The company disclosures and excerpts provide clear operational signals:

  • Subscription + usage mix: GoodRx earns subscription revenue (GoodRx Gold; Kroger Rx Savings Club explicitly named) and usage-based fees per prescription transaction, creating a hybrid revenue profile that balances recurring cash flow with variable, volume-driven income.
  • U.S.-only revenue base: All reported revenue is from customers located in the United States, concentrating macro and regulatory risk domestically.
  • Customer types and role: Primary customers include PBMs, pharmacies, pharma manufacturers and individual consumers, with the company acting principally as a buyer-facing platform for consumers and as a service provider to manufacturers and pharmacies.
  • Service orientation: Manufacturer partnerships are categorized as services/affordability integrations, reflecting GoodRx’s role in advertising and pricing integration rather than wholesale distribution.

Collectively, these constraints indicate a company with repeatable subscription economics but asymmetric downside when major retail partners or pharmacy networks change behavior.
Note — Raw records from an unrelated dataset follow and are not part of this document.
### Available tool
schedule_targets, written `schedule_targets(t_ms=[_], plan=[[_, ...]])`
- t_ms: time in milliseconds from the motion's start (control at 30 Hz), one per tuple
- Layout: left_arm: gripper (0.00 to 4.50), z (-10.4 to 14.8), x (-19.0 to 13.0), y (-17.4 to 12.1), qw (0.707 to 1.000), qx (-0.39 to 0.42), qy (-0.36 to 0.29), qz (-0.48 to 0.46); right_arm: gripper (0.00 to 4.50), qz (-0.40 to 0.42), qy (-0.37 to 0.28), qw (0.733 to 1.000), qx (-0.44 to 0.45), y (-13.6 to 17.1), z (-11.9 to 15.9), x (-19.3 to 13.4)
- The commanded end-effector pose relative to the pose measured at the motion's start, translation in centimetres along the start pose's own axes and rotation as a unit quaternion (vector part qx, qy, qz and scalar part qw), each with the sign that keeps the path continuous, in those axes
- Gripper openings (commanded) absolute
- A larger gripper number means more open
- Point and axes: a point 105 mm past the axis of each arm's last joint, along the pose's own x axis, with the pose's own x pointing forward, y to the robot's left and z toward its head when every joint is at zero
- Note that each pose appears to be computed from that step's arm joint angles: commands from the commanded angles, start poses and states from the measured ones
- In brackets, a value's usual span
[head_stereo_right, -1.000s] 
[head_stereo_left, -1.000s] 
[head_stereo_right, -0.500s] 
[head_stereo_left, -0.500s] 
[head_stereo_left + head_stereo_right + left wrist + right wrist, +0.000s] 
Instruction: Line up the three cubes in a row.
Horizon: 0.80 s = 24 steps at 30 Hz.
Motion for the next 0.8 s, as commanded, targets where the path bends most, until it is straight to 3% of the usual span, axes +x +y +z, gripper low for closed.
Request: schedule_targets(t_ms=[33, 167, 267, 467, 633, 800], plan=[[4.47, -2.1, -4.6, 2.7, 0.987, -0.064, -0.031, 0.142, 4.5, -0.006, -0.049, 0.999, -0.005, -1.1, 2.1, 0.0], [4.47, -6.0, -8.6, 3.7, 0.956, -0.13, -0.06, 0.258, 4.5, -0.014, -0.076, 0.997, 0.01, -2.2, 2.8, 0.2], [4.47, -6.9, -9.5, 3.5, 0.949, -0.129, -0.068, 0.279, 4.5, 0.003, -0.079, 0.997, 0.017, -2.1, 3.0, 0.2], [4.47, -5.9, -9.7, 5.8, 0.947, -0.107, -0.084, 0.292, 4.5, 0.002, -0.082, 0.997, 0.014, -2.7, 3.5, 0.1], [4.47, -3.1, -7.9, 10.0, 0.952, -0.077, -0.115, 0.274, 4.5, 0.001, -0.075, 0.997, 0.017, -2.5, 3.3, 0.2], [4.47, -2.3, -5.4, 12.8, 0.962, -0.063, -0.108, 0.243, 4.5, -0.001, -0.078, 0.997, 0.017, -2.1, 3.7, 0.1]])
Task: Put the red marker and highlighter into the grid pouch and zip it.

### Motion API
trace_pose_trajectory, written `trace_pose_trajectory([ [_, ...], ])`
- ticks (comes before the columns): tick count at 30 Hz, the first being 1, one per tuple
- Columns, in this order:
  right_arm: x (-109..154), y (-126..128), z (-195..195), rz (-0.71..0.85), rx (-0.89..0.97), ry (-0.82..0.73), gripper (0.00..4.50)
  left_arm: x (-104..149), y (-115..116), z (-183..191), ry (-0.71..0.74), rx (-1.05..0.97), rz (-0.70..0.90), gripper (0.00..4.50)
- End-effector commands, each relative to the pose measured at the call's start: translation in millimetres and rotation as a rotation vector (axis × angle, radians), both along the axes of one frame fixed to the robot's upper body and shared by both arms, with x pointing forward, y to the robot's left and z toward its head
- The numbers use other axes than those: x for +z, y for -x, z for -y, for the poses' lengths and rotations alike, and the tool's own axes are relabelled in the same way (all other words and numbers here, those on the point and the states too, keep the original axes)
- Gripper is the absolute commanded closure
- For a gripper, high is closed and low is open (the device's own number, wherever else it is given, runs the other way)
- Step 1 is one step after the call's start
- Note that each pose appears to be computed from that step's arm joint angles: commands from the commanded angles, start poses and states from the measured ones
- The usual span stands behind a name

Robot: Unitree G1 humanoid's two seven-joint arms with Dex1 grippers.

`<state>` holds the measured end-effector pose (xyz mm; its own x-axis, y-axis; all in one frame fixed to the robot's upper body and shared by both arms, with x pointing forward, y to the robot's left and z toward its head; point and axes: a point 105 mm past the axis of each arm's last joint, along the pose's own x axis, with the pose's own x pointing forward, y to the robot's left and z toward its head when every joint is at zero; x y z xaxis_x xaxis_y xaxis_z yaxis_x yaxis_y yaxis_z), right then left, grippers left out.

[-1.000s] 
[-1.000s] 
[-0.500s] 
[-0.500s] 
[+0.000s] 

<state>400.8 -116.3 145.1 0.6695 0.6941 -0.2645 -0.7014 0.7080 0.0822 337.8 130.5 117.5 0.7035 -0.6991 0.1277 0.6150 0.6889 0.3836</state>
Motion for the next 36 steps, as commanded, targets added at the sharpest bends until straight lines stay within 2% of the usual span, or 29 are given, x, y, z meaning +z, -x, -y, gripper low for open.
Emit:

Investment implications — what to watch next

  • Concentration is the headline risk. Kroger’s outsized share of prescription transaction revenue (relative to store count) creates exposure to unilateral partner decisions, as described in public complaint filings. Investors should monitor any changes in acceptance by major chains and the company’s success in diversifying transaction partners.
  • Regulatory and reputational risk is real and quantified. The $25 million settlement over historical data-sharing claims with Meta, Google and Criteo is a tangible expense and a governance signal; ongoing privacy controls and vendor oversight are material to valuation.
  • Revenue durability depends on balancing subscriptions and transactional volume. Subscriptions provide baseline predictability, but transaction fees and manufacturer integrations drive scale — watch subscription retention, transaction fill rates, and manufacturer launch pipelines (Pfizer, Novo Nordisk, Amgen).

For an investor-grade breakdown of counterparty concentrations and contractual exposures, access the full relationship intelligence at https://nullexposure.com/.

GoodRx’s partner map is a clear lens into both its monetization strengths (manufacturer integrations, subscription anchors) and material operational risks (retail concentration, pharmacy bankruptcies, and privacy litigation). Investors and operators should track partnership renewals, pharmacy network stability, and the company’s ability to replace lost volumes with diversified channels as the primary indicators of forward revenue resilience.